What the task requires
Each line of the data holding "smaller" should be found and copied.
"""
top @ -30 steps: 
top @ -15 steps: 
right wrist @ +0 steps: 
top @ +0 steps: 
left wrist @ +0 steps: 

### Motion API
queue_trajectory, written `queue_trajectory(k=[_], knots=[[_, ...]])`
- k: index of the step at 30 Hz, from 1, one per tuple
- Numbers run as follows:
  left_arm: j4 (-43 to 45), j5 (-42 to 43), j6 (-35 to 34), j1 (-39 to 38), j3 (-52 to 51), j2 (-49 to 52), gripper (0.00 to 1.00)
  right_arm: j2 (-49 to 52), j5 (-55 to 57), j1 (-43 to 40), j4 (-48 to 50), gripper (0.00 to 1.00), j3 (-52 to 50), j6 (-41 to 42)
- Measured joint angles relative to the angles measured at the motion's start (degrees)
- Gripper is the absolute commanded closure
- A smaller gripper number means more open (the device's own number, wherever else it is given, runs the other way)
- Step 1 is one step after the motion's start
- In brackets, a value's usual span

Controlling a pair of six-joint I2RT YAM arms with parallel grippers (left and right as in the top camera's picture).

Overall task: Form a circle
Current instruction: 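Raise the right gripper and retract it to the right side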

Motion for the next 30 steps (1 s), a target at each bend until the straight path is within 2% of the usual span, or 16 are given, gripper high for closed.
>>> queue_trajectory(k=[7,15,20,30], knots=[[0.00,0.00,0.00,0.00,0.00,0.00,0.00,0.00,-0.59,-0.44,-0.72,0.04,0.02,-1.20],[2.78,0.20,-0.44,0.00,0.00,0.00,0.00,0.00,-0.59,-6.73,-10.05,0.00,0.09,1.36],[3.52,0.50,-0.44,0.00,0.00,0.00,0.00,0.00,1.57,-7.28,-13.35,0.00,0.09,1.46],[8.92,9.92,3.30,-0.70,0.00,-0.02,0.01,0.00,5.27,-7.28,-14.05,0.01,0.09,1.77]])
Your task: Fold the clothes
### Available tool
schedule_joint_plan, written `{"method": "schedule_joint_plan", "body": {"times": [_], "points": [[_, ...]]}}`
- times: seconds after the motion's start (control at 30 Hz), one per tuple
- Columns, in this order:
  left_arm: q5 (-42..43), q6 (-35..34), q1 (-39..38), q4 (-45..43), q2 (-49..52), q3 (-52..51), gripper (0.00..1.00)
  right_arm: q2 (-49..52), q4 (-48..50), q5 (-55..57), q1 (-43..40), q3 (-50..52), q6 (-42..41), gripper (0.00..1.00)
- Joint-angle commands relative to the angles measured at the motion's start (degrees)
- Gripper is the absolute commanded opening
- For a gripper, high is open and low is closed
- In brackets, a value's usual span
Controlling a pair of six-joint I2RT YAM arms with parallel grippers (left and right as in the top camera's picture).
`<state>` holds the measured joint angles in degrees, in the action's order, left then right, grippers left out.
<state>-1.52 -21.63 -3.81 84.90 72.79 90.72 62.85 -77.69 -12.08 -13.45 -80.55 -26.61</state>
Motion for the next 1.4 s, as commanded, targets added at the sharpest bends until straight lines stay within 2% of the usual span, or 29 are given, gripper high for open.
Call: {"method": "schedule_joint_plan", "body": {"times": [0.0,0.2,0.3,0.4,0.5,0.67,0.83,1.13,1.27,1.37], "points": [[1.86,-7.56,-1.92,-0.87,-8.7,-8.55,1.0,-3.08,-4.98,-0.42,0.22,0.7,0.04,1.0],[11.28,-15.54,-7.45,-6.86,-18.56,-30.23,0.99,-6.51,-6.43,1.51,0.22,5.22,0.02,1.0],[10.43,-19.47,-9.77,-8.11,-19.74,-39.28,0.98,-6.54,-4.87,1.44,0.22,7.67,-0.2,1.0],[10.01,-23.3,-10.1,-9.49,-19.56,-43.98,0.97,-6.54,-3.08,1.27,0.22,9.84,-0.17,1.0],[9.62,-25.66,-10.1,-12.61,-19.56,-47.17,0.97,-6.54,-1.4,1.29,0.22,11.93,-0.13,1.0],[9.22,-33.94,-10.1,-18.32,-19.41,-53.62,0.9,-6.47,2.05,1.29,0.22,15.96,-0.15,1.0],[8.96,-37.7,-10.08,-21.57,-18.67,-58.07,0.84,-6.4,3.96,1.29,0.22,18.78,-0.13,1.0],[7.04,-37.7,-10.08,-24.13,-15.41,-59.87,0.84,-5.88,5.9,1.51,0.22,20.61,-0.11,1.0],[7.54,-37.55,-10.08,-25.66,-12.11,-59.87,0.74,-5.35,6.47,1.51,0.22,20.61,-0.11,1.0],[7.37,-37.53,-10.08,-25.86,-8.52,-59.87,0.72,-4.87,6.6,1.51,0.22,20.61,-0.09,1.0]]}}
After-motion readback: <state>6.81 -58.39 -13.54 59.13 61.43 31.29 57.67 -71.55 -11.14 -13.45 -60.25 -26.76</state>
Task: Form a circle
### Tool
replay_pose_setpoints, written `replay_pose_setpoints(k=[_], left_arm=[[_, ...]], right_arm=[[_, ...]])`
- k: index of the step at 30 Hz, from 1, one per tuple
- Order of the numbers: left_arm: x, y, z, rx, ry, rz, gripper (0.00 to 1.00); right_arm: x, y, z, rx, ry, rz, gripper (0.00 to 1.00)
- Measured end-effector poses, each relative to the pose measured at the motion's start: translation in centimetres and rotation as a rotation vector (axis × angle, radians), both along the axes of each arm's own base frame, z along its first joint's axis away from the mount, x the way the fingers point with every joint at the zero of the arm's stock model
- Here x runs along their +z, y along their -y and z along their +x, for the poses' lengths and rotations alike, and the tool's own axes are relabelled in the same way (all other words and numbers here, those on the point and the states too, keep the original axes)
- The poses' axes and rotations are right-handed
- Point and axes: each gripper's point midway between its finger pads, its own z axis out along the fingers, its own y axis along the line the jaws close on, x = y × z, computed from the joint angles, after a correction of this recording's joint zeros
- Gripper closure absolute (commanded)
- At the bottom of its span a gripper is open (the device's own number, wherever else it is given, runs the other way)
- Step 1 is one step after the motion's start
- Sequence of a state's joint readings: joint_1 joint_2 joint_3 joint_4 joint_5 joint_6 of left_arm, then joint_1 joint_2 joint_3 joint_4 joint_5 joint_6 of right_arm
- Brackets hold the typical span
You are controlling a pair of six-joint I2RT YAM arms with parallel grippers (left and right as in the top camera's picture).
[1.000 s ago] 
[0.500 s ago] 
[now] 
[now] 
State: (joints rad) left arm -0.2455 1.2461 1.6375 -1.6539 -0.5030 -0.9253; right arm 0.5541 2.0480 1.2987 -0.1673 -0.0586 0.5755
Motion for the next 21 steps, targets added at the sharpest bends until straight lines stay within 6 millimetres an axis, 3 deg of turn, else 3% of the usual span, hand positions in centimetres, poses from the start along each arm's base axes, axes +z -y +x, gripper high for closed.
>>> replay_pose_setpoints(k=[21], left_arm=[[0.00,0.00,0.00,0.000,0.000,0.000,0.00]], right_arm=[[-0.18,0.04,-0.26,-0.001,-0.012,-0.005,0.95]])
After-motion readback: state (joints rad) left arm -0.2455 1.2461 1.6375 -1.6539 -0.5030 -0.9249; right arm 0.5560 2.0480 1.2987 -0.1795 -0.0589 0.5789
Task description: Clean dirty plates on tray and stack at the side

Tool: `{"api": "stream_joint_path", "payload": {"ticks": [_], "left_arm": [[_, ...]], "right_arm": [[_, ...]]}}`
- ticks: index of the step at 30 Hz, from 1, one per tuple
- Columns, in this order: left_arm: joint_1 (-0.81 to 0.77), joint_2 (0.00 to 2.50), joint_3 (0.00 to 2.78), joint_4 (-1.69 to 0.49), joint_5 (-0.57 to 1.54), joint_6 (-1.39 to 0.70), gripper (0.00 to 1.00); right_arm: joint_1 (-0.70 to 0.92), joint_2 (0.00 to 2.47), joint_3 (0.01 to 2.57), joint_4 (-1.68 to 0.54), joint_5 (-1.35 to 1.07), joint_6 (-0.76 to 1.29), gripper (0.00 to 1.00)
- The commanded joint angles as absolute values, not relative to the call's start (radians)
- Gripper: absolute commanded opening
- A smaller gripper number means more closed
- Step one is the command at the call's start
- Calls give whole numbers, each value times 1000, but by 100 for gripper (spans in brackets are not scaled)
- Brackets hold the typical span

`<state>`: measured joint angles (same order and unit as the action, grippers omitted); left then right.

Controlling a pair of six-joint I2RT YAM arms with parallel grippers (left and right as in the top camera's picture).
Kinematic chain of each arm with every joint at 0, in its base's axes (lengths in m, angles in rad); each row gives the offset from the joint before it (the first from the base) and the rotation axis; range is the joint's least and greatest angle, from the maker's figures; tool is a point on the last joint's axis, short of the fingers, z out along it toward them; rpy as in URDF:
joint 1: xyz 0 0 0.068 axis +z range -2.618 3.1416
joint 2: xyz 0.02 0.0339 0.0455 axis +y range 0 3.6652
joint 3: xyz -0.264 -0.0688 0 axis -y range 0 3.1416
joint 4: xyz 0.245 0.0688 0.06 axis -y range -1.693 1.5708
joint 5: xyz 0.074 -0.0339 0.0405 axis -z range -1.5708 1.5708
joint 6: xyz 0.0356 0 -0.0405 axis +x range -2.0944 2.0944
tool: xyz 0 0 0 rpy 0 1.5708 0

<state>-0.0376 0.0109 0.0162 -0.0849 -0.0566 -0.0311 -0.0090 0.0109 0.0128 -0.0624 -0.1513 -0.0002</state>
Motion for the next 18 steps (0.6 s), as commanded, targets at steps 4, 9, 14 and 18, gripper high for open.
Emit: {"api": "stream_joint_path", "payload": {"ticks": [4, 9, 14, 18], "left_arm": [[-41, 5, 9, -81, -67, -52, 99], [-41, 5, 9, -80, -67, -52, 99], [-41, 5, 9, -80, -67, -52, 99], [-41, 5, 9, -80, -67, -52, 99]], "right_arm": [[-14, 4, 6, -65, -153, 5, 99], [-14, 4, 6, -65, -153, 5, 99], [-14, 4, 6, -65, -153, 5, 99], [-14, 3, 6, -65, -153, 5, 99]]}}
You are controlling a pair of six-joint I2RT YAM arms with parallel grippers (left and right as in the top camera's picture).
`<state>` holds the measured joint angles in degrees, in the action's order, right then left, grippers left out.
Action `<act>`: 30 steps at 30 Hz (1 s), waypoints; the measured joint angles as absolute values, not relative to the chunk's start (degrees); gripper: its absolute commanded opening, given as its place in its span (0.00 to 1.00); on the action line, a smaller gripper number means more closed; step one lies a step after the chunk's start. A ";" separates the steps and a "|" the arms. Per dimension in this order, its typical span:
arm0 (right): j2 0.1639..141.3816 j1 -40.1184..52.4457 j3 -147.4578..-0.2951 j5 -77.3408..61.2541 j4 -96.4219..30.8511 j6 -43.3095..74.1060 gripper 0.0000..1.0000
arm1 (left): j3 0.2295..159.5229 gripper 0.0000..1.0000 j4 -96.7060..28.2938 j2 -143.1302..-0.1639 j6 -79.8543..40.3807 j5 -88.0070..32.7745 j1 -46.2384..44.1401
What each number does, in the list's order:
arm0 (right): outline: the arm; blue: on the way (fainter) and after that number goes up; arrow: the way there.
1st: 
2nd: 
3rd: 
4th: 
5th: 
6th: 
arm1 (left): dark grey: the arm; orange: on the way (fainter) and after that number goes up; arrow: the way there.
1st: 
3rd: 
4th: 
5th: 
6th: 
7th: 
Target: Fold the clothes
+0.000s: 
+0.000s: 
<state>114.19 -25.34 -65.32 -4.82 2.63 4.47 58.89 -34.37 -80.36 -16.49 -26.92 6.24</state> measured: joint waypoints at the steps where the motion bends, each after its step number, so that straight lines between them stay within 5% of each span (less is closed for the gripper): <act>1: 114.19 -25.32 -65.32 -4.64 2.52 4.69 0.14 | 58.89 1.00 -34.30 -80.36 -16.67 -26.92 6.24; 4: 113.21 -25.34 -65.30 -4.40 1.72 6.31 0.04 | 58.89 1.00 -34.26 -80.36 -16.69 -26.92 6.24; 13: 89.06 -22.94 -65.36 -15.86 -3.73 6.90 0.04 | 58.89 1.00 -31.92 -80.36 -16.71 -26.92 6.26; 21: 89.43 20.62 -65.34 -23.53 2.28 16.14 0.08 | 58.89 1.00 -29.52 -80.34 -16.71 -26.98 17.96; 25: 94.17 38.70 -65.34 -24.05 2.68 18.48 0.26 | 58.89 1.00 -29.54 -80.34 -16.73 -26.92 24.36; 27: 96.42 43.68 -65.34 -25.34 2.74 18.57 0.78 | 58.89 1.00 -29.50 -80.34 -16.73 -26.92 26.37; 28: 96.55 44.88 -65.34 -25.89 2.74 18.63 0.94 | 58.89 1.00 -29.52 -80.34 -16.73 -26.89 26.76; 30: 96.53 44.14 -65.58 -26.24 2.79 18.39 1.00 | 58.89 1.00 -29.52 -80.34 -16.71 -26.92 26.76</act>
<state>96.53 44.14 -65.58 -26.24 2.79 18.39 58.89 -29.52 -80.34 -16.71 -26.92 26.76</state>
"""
Solution to this task
- A smaller gripper number means more open (the device's own number, wherever else it is given, runs the other way)
- A smaller gripper number means more closed
Action `<act>`: 30 steps at 30 Hz (1 s), waypoints; the measured joint angles as absolute values, not relative to the chunk's start (degrees); gripper: its absolute commanded opening, given as its place in its span (0.00 to 1.00); on the action line, a smaller gripper number means more closed; step one lies a step after the chunk's start. A ";" separates the steps and a "|" the arms. Per dimension in this order, its typical span:

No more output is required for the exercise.